Task prompt
Beginning with the line that has "blue l block that", please write out each remaining line of the listing below, word for word.

Task data
+===+

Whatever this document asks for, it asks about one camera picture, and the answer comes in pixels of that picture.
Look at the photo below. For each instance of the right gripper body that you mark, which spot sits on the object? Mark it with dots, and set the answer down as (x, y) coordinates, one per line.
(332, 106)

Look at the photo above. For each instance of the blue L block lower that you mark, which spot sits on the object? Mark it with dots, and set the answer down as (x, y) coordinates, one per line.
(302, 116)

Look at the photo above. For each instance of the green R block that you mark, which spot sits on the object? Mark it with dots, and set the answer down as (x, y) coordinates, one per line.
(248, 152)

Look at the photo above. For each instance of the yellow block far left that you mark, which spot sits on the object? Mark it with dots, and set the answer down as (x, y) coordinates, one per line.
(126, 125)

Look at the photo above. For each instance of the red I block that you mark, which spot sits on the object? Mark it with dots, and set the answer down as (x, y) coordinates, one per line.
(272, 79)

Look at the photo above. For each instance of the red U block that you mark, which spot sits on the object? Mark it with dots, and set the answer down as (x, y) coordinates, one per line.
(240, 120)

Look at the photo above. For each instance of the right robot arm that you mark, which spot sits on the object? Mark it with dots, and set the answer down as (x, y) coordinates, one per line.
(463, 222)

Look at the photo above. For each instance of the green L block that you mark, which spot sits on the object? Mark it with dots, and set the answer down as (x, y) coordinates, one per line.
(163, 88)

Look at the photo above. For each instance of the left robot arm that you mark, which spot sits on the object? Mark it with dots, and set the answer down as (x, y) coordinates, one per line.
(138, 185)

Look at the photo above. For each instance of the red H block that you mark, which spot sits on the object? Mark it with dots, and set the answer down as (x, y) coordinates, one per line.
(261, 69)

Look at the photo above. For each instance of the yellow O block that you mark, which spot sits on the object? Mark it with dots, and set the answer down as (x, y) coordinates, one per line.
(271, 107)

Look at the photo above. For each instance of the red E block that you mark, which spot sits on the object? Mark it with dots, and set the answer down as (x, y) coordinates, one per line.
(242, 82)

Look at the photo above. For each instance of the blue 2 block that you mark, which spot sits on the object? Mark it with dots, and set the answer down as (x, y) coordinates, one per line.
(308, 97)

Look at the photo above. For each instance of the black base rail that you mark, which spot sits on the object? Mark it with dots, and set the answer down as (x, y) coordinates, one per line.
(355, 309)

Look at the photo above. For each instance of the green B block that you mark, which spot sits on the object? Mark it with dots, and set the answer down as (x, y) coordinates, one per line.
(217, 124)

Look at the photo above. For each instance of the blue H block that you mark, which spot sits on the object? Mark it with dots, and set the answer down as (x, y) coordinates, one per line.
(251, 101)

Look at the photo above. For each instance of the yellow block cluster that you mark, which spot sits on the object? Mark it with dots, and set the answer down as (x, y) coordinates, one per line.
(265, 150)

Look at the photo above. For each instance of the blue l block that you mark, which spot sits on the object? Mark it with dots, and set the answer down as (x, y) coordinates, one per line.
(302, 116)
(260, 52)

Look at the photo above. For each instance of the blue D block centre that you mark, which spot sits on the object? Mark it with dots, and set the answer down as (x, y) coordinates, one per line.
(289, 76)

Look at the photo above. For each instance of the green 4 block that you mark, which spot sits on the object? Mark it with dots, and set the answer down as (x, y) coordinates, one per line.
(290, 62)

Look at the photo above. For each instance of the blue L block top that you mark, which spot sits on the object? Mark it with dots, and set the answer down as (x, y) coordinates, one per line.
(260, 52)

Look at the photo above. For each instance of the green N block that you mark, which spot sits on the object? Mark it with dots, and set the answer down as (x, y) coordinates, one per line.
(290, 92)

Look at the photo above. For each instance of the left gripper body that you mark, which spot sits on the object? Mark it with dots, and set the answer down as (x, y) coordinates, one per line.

+===+

Output below
Look at the photo above. For each instance of the blue l block that you mark, which spot sits on the object? Mark it with dots, and set the answer down as (x, y) coordinates, one per line.
(302, 116)
(260, 52)

Look at the photo above. For each instance of the blue D block centre that you mark, which spot sits on the object? Mark it with dots, and set the answer down as (x, y) coordinates, one per line.
(289, 76)

Look at the photo above. For each instance of the green 4 block that you mark, which spot sits on the object? Mark it with dots, and set the answer down as (x, y) coordinates, one per line.
(290, 62)

Look at the photo above. For each instance of the blue L block top that you mark, which spot sits on the object? Mark it with dots, and set the answer down as (x, y) coordinates, one per line.
(260, 52)

Look at the photo above. For each instance of the green N block that you mark, which spot sits on the object? Mark it with dots, and set the answer down as (x, y) coordinates, one per line.
(290, 92)

Look at the photo above. For each instance of the left gripper body that you mark, which spot sits on the object? Mark it with dots, and set the answer down as (x, y) coordinates, one per line.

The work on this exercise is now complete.